Au Mexique, l’AmCham (Chambre de commerce américaine au Mexique), qui représente plus de 1 400 entreprises américaines implantées dans le pays, a également pris position publiquement. L’AmCham a averti que des changements tels que la réforme de l’amparo compromettent la sécurité juridique et l’indépendance du pouvoir judiciaire, des éléments qu’elle considère comme essentiels pour continuer à investir au Mexique.
« Alors que les entreprises investissent au Mexique et génèrent des millions d’emplois depuis des décennies, nous constatons des risques pour leur indépendance dans la réforme judiciaire… une augmentation des coûts, une réduction de l’efficacité du système judiciaire et une génération d’incertitude pour les investissements »,
AmCham
L’organisation syndicale binationale a souligné les obligations internationales du Mexique, notamment celles stipulées dans l’annexe 23-A du T-MEC, qui engage le Mexique à disposer de tribunaux du travail indépendants. Le chapitre 31 du même traité établit des mécanismes de résolution des différends commerciaux.
Des experts économiques, comme Ivan Jiménez, estiment que les craintes américaines sont justifiées. Selon lui, la convergence d’opinions diverses sur un risque n’est pas une coïncidence, mais reflète des expériences partagées.
L’agence de notation Fitch Ratings a également mis en garde contre un risque accru de réglementation au Mexique, en raison de la limitation du pouvoir des juges de suspendre les actes administratifs et de la restriction des mécanismes de défense disponibles. Fitch anticipe même des conséquences négatives sur la solvabilité de certaines entreprises, en raison de l’incertitude juridique accrue.
La présidente mexicaine Claudia Sheinbaum Pardo a rejeté ces avertissements, affirmant que les agences de notation se trompaient. Elle a promis d’expliquer les tenants et aboutissants de la réforme aux agences de notation lors de leur prochaine rencontre avec le secrétaire au Trésor.

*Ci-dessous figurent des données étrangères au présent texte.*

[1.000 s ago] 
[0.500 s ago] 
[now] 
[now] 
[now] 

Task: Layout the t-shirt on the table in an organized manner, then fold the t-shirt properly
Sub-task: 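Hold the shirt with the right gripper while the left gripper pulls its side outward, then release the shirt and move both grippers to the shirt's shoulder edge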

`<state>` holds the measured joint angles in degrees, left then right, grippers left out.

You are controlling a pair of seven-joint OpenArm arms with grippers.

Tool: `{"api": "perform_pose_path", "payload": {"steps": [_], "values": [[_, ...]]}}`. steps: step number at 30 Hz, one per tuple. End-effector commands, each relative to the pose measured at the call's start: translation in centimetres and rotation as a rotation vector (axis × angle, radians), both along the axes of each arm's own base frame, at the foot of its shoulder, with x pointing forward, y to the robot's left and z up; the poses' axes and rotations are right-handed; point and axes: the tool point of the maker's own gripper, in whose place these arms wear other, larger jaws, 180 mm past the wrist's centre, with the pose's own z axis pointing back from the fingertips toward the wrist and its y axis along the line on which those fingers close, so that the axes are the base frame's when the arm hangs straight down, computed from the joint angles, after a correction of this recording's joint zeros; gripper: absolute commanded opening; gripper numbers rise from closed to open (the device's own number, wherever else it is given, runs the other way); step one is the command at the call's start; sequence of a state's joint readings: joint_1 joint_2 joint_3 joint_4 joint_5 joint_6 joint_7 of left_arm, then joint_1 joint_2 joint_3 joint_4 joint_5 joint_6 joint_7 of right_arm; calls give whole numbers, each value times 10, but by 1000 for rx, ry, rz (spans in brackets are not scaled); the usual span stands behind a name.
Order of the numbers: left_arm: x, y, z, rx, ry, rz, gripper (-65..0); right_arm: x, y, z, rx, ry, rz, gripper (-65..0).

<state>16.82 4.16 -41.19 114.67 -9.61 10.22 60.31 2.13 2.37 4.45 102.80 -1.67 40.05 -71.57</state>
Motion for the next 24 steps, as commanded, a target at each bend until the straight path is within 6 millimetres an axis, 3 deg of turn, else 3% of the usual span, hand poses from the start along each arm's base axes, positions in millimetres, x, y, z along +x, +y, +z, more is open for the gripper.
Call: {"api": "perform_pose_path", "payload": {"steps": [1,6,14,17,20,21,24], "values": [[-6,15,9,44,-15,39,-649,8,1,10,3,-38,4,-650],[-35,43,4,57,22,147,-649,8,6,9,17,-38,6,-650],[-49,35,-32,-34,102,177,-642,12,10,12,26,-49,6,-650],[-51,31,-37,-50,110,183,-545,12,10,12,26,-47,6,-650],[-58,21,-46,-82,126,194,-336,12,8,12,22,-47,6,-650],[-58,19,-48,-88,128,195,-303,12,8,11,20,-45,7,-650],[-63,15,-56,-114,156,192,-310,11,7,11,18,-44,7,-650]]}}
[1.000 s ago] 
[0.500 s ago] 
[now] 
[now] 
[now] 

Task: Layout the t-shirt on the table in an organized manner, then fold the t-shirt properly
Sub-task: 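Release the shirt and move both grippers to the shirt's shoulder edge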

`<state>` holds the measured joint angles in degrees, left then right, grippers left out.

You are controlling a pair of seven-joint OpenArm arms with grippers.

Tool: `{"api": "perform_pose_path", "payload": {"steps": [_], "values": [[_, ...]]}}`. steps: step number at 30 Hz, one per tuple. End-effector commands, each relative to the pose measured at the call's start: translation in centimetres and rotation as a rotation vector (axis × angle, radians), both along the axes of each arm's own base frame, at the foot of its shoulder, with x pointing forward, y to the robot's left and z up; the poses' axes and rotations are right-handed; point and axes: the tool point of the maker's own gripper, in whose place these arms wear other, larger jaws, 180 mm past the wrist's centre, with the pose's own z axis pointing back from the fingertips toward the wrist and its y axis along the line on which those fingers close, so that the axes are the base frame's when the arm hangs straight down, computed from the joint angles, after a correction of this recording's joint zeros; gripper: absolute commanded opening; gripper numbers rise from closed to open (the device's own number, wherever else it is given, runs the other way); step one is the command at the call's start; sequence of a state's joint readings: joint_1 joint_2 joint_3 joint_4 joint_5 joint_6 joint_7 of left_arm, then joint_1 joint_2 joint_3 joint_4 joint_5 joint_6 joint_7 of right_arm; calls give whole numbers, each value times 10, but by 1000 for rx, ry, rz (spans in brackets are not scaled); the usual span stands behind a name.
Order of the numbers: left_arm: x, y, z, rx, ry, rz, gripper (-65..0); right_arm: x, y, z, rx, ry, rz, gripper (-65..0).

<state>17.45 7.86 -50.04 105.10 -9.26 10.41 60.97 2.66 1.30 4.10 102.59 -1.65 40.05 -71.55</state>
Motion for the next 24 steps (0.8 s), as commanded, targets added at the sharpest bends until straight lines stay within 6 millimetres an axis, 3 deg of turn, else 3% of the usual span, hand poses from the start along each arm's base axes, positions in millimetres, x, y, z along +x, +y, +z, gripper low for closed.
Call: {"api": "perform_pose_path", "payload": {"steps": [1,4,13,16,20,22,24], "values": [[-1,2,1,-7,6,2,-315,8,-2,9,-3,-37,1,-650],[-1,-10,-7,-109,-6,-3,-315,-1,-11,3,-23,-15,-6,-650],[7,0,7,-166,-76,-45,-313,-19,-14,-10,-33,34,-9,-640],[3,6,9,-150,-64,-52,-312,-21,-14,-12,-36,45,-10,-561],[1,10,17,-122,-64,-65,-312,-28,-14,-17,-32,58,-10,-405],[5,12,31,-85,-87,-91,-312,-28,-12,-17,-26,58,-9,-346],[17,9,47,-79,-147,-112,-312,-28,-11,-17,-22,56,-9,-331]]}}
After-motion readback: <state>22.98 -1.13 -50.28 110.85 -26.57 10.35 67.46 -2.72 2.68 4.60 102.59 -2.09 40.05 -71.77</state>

Cette réforme s’inscrit dans une série de changements législatifs qui suscitent des inquiétudes aux États-Unis. Récemment, un groupe bipartisan de législateurs américains a présenté une résolution à la Chambre des députés exprimant sa « profonde préoccupation » concernant les réformes constitutionnelles et législatives mexicaines en matière judiciaire. Ils craignent que ces changements n’aient un impact négatif sur les institutions démocratiques du Mexique et ne compromettent les engagements pris dans le cadre du T-MEC.

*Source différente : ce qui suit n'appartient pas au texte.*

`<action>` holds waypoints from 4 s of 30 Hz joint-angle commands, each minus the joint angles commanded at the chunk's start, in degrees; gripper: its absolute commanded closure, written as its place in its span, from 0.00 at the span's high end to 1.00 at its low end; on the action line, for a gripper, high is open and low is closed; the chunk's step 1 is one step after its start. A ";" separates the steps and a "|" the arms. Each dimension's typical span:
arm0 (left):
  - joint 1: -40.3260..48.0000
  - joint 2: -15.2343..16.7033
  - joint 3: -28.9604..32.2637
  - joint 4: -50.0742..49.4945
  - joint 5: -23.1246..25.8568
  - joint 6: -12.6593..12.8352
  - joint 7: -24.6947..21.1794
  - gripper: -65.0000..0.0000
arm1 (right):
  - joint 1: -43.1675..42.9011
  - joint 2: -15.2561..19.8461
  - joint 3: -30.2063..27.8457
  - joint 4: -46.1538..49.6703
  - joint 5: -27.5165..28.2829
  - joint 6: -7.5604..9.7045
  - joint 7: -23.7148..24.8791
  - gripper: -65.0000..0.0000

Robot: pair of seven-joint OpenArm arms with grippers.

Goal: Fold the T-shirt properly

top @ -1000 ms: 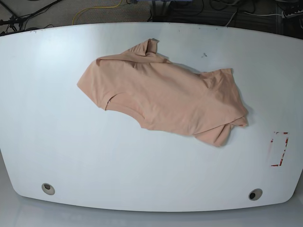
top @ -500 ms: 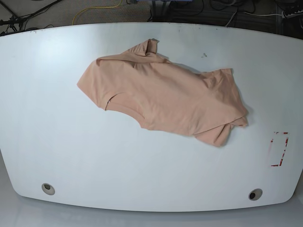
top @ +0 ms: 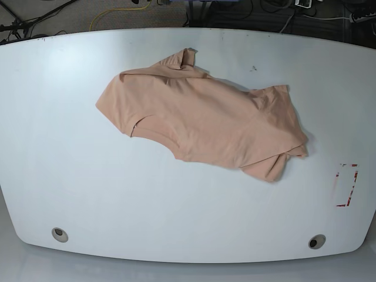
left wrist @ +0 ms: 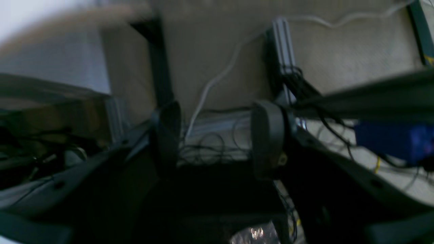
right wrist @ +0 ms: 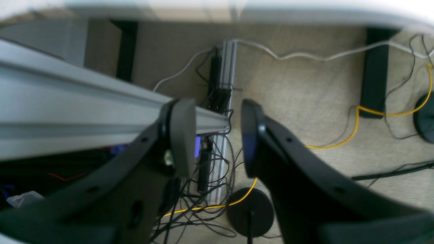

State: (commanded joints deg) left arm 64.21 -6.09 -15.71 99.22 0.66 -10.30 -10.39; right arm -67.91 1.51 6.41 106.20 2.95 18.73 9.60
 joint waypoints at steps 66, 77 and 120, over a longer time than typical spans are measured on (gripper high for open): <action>-20.79 -1.85 -5.39 13.41 -5.15 -0.14 -2.43 0.64 | 24.12 -0.80 0.30 13.09 0.61 -0.45 -18.06 0.54; -22.54 -2.09 -5.59 13.29 -5.14 -0.07 -1.50 0.67 | 28.39 -0.88 -0.22 11.60 0.87 -0.29 -20.33 0.53; -25.56 -1.81 -6.21 13.10 -5.54 -0.11 -1.55 0.66 | 51.89 -0.55 12.72 0.18 0.48 -0.53 -37.97 0.54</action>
State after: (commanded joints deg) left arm 38.65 -7.90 -21.92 112.33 -4.88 -10.41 -11.94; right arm -16.02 0.96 19.14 106.38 3.42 18.20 -28.36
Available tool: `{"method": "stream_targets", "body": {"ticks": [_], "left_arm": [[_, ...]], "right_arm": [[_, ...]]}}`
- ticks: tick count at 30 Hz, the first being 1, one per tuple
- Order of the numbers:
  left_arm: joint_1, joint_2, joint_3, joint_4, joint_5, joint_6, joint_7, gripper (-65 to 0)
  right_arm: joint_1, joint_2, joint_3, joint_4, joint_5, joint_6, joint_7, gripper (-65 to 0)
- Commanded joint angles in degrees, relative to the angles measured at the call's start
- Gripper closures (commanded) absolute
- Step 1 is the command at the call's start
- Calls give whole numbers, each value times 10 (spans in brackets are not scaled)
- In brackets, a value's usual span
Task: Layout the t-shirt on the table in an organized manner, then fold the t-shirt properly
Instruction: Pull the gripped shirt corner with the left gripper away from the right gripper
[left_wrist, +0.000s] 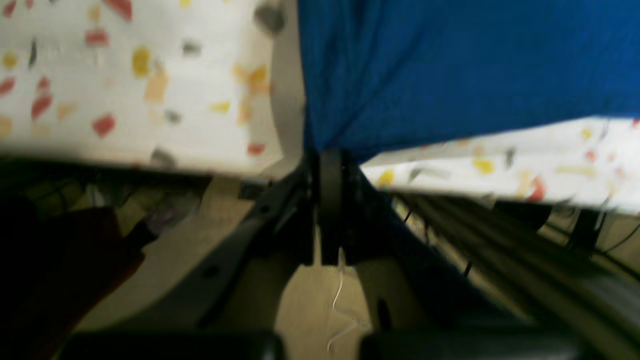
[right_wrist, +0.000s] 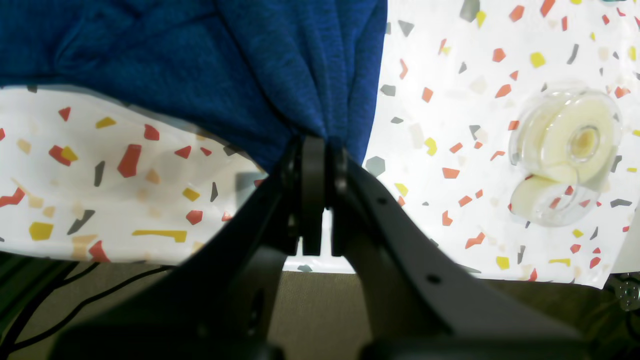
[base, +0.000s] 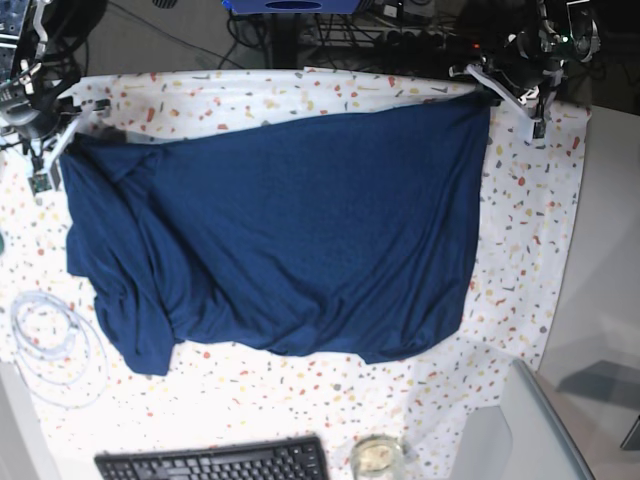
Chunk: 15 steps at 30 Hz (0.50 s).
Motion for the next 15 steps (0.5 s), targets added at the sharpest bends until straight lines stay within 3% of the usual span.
{"method": "stream_targets", "body": {"ticks": [1,12,15], "left_arm": [[1,-9,-3,8,-3,-2,3,0],[5,-10,-3,11,-3,-2,13,-7],[11,-10,-3,14,-3,-2,13,-186]], "right_arm": [[1,7,5,8,-1,-2,7,0],[-1,-7,4,8,-1,-2,7,0],[-1,-9,4,8,-1,-2,7,0]]}}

La députée Maria Elvira Salazar, présidente de la sous-commission Hémisphère Occidental, a déclaré que les réformes proposées par le gouvernement actuel, issu du parti Morena, menaçaient de ramener le Mexique à l’époque du parti unique. Elle a souligné que l’intégrité des institutions judiciaires était une question binationale stratégique.
Le sous-secrétaire d’État américain pour l’hémisphère occidental, Brian Nichols, a souligné que la transparence judiciaire était essentielle pour tous les investisseurs, qu’ils soient mexicains ou internationaux, en particulier ceux des États-Unis et du Canada en tant que partenaires du T-MEC. Il a assuré que les États-Unis insisteraient sur le respect des clauses de protection des investissements étrangers de l’accord commercial, quel que soit le futur cadre juridique mexicain.